Un Héritier de Borges
Jean Orizet poète de l’entretemps [II]
Si des recueils collectifs Char avait le secret, le don d’ubiquité de cette œuvre va plus loin. De Histoire de l’Entretemps, en effet, premier volume dont le sous-titre est La Rame d’Ulysse, il s’avère que l’argument, exposé dans l’avant-dire, apparaît en concentré dans un poème d’En soi le chaos, dix ans plus tôt, lui-même repris de Silencieuse entrave au temps écrit en 1970-1971. Il n’est que de comparer. Le dernier paragraphe du poème dit : « Lorsque, voiture réparée, nous avons franchi les limites du carrefour, la nuit était venue, mais pour nous seuls : le cœur des maisons qui s’éloignent continue de battre dans la sérénité grise de l’entre-temps. Quelques kilomètres après, la voiture est tombée de nouveau en panne ; la réparation du garagiste de l’entre-temps n’avait pas “tenu”. »

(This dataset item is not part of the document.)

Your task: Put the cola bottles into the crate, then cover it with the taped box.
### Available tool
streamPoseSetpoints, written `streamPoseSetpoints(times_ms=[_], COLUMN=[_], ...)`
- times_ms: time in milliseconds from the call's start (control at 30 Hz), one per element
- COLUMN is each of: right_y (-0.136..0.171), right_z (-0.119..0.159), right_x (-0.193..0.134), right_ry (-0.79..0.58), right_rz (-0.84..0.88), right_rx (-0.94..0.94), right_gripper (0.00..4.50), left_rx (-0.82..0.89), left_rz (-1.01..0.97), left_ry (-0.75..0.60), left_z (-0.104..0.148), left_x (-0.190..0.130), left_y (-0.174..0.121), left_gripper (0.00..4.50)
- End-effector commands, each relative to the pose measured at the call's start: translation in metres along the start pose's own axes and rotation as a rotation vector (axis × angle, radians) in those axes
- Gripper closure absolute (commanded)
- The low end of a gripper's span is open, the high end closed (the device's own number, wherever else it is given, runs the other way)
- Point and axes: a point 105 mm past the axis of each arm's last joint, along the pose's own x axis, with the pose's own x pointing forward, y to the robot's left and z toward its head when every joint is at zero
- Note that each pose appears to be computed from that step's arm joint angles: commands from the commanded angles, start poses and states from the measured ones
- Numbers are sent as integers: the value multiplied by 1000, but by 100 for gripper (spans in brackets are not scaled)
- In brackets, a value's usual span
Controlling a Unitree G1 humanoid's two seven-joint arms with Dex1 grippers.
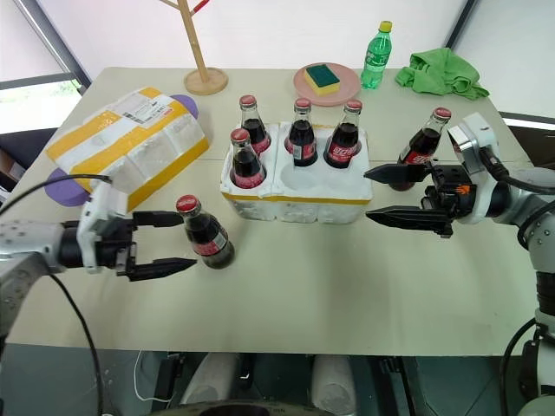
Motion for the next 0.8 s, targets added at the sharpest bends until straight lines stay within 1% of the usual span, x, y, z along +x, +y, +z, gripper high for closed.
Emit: streamPoseSetpoints(times_ms=[33,233,400,667,800], right_y=[7,10,12,10,11], right_z=[14,13,13,12,12], right_x=[-6,-8,-9,-6,-5], right_ry=[-12,-15,-16,-22,-23], right_rz=[-10,-26,-33,-29,-24], right_rx=[-58,-58,-57,-55,-53], right_gripper=[0,0,0,0,0], left_rx=[40,28,30,31,24], left_rz=[-8,23,45,32,17], left_ry=[-4,-11,-24,-106,-112], left_z=[0,-11,-14,0,1], left_x=[8,17,19,45,51], left_y=[0,12,17,24,25], left_gripper=[6,6,6,6,6])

Et le troisième paragraphe de l’avant-dire :
« Quand nous avons franchi les limites du carrefour, la nuit était venue mais pour nous seuls ; le cœur des maisons qui s’éloignaient continuait de battre dans la lueur grise de l’entretemps. Quelques kilomètres après, notre voiture tomba de nouveau en panne. Nous n’en fûmes qu’à moitié surpris : la réparation du garagiste n’avait pas “tenu” ; elle ne pouvait pas tenir. Nous dûmes abandonner le véhicule et poursuivre notre voyage en train. De retour à Paris, j’écrivis sur cette mésaventure un court récit qui faisait apparaître l’idée d’entretemps. »
Le tiret dans l’intervalle a été supprimé, le mot s’est unifié, l’émotion proliféré, et l’intuition devenue un monde tel qu’Orizet a proposé quatre volumes sur ce thème, à ce jour.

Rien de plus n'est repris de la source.